After the trial Anna Louisa Woodward raised funds and commissioned this memorial to the brown dog. With the 1896 ‘National Anti-Vivisection and Battersea General Hospital’ at the south-west corner of Battersea Park, and Battersea Dogs Home at the south-east corner, Battersea seemed a good location for the bronze statue, and the Council offered this site in the green space at the centre of the developing Latchmere Estate.
However medical students who had always supported the case for vivisection, took exception to the statue and the inscription. Groups of students attacked it with crowbar and sledgehammer; protested in Strand near King’s College waving miniature brown dogs on sticks; violently disrupted suffrage meetings, and ant-vivisection meetings; etc. Police protection of the statue was costly and the council talked of resolving the problem by removing the statue. This prompted large demonstrations in favour of the statue, with some supporters wearing dog-masks; petitions were raised; rallies at Trafalgar Square, etc.
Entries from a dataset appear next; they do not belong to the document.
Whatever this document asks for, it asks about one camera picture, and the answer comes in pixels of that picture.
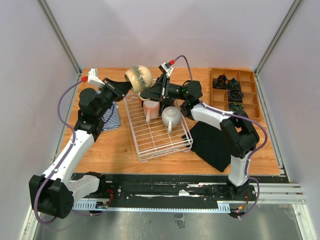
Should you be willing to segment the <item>white pink mug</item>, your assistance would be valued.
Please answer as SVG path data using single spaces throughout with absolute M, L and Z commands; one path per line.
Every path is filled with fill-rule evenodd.
M 157 101 L 147 100 L 143 102 L 143 111 L 146 117 L 146 122 L 149 123 L 152 119 L 159 116 L 160 103 Z

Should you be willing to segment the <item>beige stoneware mug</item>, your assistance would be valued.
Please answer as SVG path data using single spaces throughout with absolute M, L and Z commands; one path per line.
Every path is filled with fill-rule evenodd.
M 148 89 L 153 82 L 150 70 L 143 65 L 137 65 L 130 68 L 125 72 L 124 77 L 127 82 L 131 83 L 131 90 L 135 94 Z

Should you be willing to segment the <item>light grey mug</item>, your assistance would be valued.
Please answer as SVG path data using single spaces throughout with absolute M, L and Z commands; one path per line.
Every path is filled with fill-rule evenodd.
M 174 106 L 168 106 L 162 111 L 161 119 L 167 131 L 171 133 L 173 128 L 181 121 L 181 112 Z

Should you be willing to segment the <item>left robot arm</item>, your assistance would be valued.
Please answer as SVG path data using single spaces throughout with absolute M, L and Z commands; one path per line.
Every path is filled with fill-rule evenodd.
M 74 203 L 87 195 L 101 198 L 107 193 L 106 177 L 97 172 L 87 172 L 81 179 L 70 182 L 76 166 L 87 150 L 100 136 L 105 112 L 114 102 L 121 101 L 131 90 L 129 81 L 113 81 L 105 78 L 99 90 L 85 88 L 79 94 L 77 121 L 71 128 L 71 138 L 59 156 L 42 175 L 29 180 L 29 193 L 35 218 L 42 224 L 40 214 L 66 218 Z

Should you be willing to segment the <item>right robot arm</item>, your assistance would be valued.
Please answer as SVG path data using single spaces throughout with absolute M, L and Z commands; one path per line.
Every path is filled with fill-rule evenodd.
M 202 95 L 199 81 L 187 80 L 183 85 L 177 85 L 170 83 L 170 78 L 165 74 L 158 77 L 154 85 L 139 93 L 141 99 L 155 102 L 182 100 L 180 110 L 184 117 L 221 131 L 231 165 L 226 193 L 230 199 L 238 200 L 249 185 L 248 169 L 251 156 L 260 140 L 259 135 L 253 126 L 253 120 L 243 110 L 230 112 L 210 107 L 200 100 Z
On 10 March 1910, early in the still dark morning, 4 workers protected by 120 police officers removed the statue, and it was melted down by a council blacksmith. That seems to have ended the "Brown Dog Affair".... until 1985... see our page for the modern statue.
Site: Brown Dog statue - original - lost (1 memorial)
SW11, Burns Road, Latchmere Recreation Ground
The photo of the statue comes from Wikipedia and initially we were puzzled by the buildings and roof-line in the photo since they don't tally with any of the surrounding buildings that can be seen there today. The Latchmere Estate south of the recreation ground was built by 1903 but we learnt, at UCL (ironic since that's where the brown dog was vivisected), that "... the extension was not built until 1920–1 when Reform Street was extended northwards around the east and north sides of the recreation ground, connecting with St James’s Grove." All this suggests that the photo was taken facing north and hence that the statue faced south.
Wikipedia has other images showing the same view of the monument but with different backgrounds. On close examination these seem to be photo-montages, where the image of the monument has been manually cut out and pasted on top of another image. Seems odd, but perhaps this was done when the papers reported the removal of the statue.
Our photo of the site today, 2018, shows the railings still in situ, and on the ground near the centre of the space we spotted a utility access cover which could be a leftover from the water supply necessary for the fountain.